Search the material below for lines containing the string "Kindly", and copy every one you find.

> [Task material]:
******

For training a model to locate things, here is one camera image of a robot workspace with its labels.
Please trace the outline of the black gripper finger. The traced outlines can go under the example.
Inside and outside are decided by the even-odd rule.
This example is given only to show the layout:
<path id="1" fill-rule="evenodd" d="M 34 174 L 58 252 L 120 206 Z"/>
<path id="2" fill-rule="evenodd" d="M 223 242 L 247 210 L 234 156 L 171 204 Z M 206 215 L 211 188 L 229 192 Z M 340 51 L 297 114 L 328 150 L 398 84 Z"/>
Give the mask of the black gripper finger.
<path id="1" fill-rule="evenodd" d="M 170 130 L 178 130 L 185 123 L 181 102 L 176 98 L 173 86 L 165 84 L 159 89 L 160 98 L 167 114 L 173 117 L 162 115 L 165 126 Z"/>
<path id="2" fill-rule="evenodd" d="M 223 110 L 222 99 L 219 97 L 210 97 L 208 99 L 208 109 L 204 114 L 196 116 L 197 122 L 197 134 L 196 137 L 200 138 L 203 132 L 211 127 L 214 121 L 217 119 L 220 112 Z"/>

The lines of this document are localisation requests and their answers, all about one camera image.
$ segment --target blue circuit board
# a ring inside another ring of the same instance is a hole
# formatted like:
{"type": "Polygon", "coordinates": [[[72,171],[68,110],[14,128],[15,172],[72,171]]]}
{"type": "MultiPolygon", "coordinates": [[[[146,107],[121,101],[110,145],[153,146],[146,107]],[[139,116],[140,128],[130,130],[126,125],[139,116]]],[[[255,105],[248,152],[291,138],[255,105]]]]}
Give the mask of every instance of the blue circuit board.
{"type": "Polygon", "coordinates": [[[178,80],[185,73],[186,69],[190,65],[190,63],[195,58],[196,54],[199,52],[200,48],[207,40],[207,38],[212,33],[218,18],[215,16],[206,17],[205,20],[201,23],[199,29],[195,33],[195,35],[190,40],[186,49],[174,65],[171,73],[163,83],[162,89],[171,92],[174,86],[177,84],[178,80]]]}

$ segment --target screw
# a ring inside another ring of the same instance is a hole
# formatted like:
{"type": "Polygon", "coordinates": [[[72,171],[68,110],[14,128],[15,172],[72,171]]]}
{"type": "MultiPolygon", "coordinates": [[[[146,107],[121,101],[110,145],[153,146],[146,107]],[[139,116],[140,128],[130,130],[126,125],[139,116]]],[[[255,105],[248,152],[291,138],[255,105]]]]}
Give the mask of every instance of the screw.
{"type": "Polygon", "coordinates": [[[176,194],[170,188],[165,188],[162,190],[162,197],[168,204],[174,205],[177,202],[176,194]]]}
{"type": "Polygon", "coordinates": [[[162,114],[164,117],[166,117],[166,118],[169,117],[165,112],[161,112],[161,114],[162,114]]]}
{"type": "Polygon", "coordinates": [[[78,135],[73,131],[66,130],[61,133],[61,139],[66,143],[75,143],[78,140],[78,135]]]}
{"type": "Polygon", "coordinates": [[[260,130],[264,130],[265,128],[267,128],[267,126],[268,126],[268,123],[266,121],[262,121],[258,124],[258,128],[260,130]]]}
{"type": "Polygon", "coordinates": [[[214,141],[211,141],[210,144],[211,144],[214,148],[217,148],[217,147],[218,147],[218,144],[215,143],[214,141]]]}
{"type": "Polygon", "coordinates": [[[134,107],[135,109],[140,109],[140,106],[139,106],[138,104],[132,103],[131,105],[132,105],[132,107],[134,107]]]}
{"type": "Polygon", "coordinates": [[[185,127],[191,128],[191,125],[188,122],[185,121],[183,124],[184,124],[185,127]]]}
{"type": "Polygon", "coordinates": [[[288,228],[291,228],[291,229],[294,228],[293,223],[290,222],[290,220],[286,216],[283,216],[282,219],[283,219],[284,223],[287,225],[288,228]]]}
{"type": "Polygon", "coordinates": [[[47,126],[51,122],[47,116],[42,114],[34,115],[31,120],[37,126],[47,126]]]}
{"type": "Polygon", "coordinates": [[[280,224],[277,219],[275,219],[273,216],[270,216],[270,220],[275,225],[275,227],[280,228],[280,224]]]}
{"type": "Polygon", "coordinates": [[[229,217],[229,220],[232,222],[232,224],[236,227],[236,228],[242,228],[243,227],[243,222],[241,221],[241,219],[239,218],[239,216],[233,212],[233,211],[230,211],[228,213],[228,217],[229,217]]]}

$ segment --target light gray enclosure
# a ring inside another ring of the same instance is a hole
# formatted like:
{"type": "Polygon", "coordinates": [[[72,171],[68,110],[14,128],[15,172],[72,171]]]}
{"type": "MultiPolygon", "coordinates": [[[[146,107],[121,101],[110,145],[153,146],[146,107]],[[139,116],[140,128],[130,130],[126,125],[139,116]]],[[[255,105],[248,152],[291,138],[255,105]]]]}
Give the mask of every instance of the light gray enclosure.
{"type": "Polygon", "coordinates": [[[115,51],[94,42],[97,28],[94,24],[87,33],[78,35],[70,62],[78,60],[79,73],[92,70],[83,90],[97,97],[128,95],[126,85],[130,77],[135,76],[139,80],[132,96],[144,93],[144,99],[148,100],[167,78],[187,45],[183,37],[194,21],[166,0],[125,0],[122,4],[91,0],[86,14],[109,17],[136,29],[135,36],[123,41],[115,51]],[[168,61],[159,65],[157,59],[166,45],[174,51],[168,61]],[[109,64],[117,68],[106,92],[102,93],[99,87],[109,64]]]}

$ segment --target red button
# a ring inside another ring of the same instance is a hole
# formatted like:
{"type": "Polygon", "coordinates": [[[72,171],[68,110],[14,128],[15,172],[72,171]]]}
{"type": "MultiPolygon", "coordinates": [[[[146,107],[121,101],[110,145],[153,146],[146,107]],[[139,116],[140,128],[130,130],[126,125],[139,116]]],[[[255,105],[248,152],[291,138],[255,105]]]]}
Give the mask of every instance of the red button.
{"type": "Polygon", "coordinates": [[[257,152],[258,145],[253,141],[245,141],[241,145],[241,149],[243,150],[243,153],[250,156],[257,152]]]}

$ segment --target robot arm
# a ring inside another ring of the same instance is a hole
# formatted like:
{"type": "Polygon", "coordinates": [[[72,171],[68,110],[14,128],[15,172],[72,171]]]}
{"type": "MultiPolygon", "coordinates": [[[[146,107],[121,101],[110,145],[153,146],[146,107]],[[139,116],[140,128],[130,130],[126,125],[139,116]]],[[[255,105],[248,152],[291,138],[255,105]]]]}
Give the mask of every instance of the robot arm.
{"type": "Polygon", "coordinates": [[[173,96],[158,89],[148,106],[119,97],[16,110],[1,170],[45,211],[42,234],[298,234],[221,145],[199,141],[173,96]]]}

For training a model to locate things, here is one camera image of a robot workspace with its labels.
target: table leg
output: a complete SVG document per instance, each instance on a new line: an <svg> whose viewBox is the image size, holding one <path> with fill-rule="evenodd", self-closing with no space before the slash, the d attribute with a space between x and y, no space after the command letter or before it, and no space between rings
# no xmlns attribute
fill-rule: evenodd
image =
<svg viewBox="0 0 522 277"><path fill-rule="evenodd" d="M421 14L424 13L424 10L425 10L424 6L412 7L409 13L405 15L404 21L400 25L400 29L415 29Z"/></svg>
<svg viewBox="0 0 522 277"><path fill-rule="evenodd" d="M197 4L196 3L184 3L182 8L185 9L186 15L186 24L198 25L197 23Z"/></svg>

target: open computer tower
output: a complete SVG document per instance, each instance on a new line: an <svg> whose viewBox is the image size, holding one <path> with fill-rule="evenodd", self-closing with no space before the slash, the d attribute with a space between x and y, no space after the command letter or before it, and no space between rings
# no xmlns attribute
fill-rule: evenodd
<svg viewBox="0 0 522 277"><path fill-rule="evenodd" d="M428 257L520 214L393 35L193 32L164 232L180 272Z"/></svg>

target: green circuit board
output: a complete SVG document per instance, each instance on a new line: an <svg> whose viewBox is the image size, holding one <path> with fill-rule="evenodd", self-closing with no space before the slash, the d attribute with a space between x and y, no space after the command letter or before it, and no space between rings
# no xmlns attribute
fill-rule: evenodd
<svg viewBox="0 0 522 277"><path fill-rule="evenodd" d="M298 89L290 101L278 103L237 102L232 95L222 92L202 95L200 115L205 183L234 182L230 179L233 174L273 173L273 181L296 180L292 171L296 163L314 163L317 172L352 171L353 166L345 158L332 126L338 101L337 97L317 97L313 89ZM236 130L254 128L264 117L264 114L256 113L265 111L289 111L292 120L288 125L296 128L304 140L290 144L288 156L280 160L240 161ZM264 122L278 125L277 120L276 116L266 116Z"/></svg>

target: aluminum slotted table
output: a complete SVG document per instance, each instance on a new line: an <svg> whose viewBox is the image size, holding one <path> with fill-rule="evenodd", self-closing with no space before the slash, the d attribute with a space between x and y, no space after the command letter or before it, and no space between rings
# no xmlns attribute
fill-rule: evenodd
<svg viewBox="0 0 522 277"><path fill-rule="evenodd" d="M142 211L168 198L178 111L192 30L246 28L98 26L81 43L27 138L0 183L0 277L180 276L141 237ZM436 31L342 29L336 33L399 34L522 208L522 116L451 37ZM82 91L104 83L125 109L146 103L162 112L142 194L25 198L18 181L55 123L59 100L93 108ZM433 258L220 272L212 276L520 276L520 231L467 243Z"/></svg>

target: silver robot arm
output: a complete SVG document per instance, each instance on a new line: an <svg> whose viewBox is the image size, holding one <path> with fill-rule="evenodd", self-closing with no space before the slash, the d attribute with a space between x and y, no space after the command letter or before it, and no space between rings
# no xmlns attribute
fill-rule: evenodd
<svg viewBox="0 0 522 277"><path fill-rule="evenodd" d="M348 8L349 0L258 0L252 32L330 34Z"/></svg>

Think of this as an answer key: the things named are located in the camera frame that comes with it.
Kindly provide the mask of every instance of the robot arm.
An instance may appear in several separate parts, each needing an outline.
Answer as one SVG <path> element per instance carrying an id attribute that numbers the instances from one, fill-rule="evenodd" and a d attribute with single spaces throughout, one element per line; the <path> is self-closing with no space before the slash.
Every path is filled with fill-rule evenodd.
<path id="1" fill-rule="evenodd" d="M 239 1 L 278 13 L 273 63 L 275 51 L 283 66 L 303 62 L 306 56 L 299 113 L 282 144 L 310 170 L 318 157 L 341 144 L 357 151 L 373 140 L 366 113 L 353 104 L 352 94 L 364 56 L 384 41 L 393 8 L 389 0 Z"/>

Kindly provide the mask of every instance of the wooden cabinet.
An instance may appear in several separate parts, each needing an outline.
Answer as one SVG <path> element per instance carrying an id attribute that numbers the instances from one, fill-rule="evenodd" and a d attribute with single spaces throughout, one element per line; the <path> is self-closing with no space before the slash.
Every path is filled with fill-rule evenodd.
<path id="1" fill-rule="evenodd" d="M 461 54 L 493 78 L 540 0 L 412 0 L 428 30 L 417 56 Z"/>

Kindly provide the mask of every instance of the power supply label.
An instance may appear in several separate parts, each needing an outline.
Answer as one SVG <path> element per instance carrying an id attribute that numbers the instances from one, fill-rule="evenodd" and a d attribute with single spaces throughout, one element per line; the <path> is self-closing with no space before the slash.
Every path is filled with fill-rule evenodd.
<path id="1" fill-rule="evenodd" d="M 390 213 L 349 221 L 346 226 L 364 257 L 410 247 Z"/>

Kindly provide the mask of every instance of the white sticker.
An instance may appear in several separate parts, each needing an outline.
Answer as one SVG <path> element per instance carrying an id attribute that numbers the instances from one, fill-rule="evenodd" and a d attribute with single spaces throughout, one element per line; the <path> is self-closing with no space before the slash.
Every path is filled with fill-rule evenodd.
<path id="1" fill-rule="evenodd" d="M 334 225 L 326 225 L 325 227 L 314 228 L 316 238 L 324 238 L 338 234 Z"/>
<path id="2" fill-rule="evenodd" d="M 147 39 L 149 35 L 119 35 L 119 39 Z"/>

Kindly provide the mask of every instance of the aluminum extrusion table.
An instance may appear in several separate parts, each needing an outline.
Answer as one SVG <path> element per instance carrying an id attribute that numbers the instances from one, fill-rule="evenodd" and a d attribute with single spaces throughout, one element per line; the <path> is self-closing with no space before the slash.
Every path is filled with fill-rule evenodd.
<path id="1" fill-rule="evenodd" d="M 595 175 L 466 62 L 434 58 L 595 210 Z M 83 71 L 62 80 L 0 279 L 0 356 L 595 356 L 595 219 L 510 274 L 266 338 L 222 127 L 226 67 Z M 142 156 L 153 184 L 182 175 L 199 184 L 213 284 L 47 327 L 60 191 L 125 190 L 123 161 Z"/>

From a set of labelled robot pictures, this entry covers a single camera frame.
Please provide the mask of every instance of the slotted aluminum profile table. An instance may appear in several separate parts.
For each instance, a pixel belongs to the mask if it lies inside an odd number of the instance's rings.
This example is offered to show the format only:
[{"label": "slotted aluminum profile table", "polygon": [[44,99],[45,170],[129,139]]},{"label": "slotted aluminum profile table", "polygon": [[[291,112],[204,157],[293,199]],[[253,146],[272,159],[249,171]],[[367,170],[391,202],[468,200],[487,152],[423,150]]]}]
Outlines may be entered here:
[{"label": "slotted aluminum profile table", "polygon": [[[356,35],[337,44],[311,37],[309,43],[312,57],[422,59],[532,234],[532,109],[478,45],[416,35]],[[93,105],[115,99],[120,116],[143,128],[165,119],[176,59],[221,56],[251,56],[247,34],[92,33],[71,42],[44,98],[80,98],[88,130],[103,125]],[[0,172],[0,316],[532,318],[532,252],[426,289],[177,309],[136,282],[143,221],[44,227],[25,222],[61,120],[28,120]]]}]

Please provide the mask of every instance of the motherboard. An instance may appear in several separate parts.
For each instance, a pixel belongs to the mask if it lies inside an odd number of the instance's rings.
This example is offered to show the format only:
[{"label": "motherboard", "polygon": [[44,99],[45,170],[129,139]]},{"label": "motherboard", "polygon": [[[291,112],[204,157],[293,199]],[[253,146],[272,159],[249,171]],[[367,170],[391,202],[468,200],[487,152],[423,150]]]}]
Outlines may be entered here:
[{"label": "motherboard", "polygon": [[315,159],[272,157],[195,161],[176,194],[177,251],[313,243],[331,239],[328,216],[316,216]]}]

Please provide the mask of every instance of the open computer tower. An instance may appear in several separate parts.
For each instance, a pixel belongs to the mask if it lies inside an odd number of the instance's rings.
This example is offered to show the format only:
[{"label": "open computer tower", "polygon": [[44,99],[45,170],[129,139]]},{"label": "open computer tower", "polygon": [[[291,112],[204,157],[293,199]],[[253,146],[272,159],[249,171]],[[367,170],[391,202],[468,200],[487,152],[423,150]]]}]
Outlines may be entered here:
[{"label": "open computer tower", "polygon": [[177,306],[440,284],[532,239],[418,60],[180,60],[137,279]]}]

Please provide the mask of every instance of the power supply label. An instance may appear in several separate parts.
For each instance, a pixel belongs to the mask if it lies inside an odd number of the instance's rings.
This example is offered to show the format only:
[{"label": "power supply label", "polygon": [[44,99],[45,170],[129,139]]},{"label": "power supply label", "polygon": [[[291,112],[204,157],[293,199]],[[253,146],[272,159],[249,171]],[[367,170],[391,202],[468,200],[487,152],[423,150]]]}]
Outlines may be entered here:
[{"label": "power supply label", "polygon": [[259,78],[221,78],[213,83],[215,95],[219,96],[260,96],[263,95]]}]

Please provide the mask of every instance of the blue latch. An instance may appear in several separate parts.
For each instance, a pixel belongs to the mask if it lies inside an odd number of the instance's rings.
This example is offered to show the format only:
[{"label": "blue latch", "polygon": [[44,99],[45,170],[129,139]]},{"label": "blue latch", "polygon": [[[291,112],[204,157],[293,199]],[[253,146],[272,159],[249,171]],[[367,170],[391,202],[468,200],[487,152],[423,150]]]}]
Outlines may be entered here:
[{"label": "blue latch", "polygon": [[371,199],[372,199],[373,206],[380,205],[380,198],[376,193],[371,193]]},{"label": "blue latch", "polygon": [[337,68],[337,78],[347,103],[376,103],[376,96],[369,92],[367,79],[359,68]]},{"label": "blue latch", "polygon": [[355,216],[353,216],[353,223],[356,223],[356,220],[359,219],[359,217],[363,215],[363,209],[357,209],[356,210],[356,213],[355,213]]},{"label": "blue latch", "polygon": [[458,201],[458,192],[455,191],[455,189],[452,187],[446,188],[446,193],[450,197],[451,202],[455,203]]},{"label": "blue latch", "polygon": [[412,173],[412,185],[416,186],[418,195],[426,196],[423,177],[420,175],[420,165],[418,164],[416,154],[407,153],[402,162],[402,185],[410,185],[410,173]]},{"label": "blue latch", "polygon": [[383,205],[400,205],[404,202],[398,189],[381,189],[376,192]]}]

******

> [Solution for this exercise]:
Kindly provide the mask of every instance of the robot arm.
Kindly provide the mask of every instance of the wooden cabinet.
Kindly provide the mask of every instance of the power supply label.
Kindly provide the mask of every instance of the white sticker.
Kindly provide the mask of every instance of the aluminum extrusion table.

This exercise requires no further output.